Commonwealth Avenue and the BU campus

The Boston Cyclists Union and Livable Streets are promoting cycle tracks for Commonwealth Avenue.

The bicycle industry’s Astroturf advocacy organization, Peoplefor Bikes, is asking people to sign a petition in support of them.

Not a good idea. Cycle tracks on Commonwealth Avenue won’t prevent the most common car-bike crashes (crossing and turning collisions, doorings — though some doorings will be replaced by walk-outs and other types of collisions). No treatment of any kind on Commonwealth Avenue can provide convenient and attractive bicycle routes through the Boston University campus. Paul Schimek has a different proposal for Commonwealth Avenue, and I have extended that to look at the more general issue of bicycle mobility around the campus.

For details:

Paul Schimek’s study of crashes on Commonwealth Avenue is published here: https://www.scribd.com/doc/240561402/Comma-Ve-Report-Sept-22 [archived]

My comments on Commonwealth Avenue and the BU campus are online here: https://john-s-allen.com/pdfs/Allen_2014-10-14_comments.pdf

Comments

One response to “Commonwealth Avenue and the BU campus”

  1. I posted similar comments on the PeopleforBikes page. I got a reply:

    As a strong proponent of this project, thank you for your comment. Your idea of vehicular cycling is certainly one that has been brought to the attention of many in the biking community. For those less familiar with the idea, the premise of the argument is as such: biking is both safer and more convenient (faster) when bikes are able to assimilate into automobile travel as seamlessly as possible.

    Trust me, I understand what you’re saying. You feel safer taking the lane. You’re used to it, you can get places faster and don’t like getting stuck behind a tourist on a Hubway going 5 miles per hour. I too feel better biking as a vehicular cyclist. I’ve been doing it for years. In fact many of us who promote protected bike are very accustomed to biking with traffic and could do it for the rest of our lives if we had to.

    However, your argument is completely invalidated by one simply fact: the protected bike lane on Comm. Ave. is not for you, nor for myself, nor for anyone used to biking in the City of Boston. It is for the people who have just started biking. Its for the college student who finally has the freedom to travel on their own, but leaves the bike with their parents because their worried its unsafe. Its for the single mother who could save half the time off her commute time but doesn’t want to play tag with 10 ton 18-wheelers.

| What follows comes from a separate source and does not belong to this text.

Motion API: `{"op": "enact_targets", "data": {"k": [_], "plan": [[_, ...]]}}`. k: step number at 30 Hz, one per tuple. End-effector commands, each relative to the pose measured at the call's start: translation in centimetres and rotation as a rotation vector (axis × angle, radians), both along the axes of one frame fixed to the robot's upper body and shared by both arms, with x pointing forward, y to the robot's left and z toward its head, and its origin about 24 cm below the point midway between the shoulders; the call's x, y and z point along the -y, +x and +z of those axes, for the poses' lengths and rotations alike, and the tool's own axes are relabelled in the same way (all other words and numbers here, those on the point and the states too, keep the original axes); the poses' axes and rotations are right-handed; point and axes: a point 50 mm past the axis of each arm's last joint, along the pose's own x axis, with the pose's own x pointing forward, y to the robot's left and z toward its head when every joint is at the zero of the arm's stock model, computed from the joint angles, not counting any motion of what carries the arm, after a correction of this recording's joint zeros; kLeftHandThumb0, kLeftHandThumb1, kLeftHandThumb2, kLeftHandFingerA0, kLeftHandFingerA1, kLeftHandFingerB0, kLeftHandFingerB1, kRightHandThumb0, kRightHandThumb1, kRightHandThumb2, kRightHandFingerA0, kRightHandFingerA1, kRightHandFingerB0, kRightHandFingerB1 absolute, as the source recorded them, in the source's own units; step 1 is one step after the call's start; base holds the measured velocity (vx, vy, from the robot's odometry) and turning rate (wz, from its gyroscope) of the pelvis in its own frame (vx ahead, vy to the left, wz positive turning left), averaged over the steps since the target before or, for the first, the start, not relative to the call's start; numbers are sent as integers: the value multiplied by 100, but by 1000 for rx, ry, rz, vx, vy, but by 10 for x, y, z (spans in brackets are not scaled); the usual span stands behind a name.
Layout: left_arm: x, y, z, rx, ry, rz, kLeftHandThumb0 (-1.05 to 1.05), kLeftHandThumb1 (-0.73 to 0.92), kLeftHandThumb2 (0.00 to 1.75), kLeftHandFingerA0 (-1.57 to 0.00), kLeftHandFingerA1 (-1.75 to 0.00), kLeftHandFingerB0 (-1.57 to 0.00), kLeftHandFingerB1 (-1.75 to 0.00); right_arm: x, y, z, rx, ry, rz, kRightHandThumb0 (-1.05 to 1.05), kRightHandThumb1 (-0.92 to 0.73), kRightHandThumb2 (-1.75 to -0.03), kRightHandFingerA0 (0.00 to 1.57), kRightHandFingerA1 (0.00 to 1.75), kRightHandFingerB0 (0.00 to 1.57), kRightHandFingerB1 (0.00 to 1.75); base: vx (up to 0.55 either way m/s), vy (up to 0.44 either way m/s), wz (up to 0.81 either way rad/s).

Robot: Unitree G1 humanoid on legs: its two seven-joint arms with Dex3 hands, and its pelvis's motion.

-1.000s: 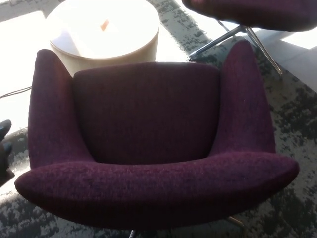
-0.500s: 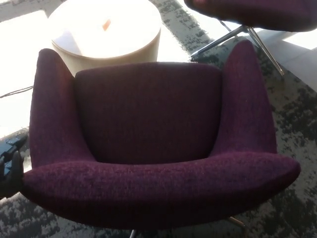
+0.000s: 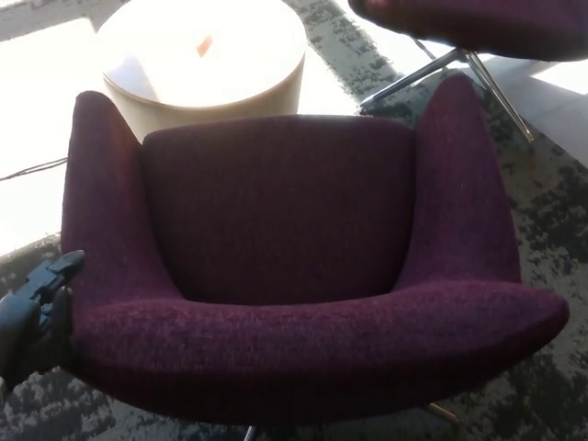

    The question becomes such: will you sacrifice a few minutes of your commute time for the greater cause of social equity? Does your convenience trump the safety and lives of those who are not like you?

    There are many very dedicated souls working on this project, all of whom aspire to biking world that is similar to the one I mentioned above. If you wish to keep biking to its currently most represented demographic: middle-aged white men, then I suppose you are entitled to your opinion. The rest of us though, think it should be for everyone.

    I responded:

    “The protected bike lane on Comm. Ave. is not for you, nor for myself, nor for anyone used to biking in the City of Boston. It is for the people who have just started biking. Its for the college student who
    finally has the freedom to travel on their own, but leaves the bike with their parents because their worried its unsafe. Its for the single mother who could save half the time off her commute time but doesn’t want to play tag with 10 ton 18-wheelers.”

    That’s a straw-man argument which plays to emotion and doesn’t respond to my suggestions. Did you even read them? I am supporting alternate routes on quiet streets and paths parallel to Commonwealth Avenue, because that will in fact serve the type of cyclists you describe. I am supporting Paul Schimek’s proposal for improved bike lanes on Commonwealth Avenue (not the stereotyped vehicular cycling argument you put forward, which is *not* what he or I advocate) because it is the best which can be achieved there.

    Whether there is a bike lane or a barrier-separated bikeway, cyclists will have to cross busy Commonwealth Avenue to travel in the intended direction for half their trips, and if returning to the original side, they will have to overshoot their destination, cross the avenue again and double back, thanks to the limited number of crossings. The proposed “protected” bikeway creates the appearance of safety while hiding bicyclists and motorists from each other until the moment of impact at intersections, where most crashes occur. My suggestions avoid these problems.

    Bicycle drivers, or vehicular cyclists to use the term you used, ride assertively-defensively to avoid colliding with 18 wheelers. I find the term “play tag” offensive and inflammatory. Do you play tag?

    Also, could you please identify yourself instead of hiding in anonymity?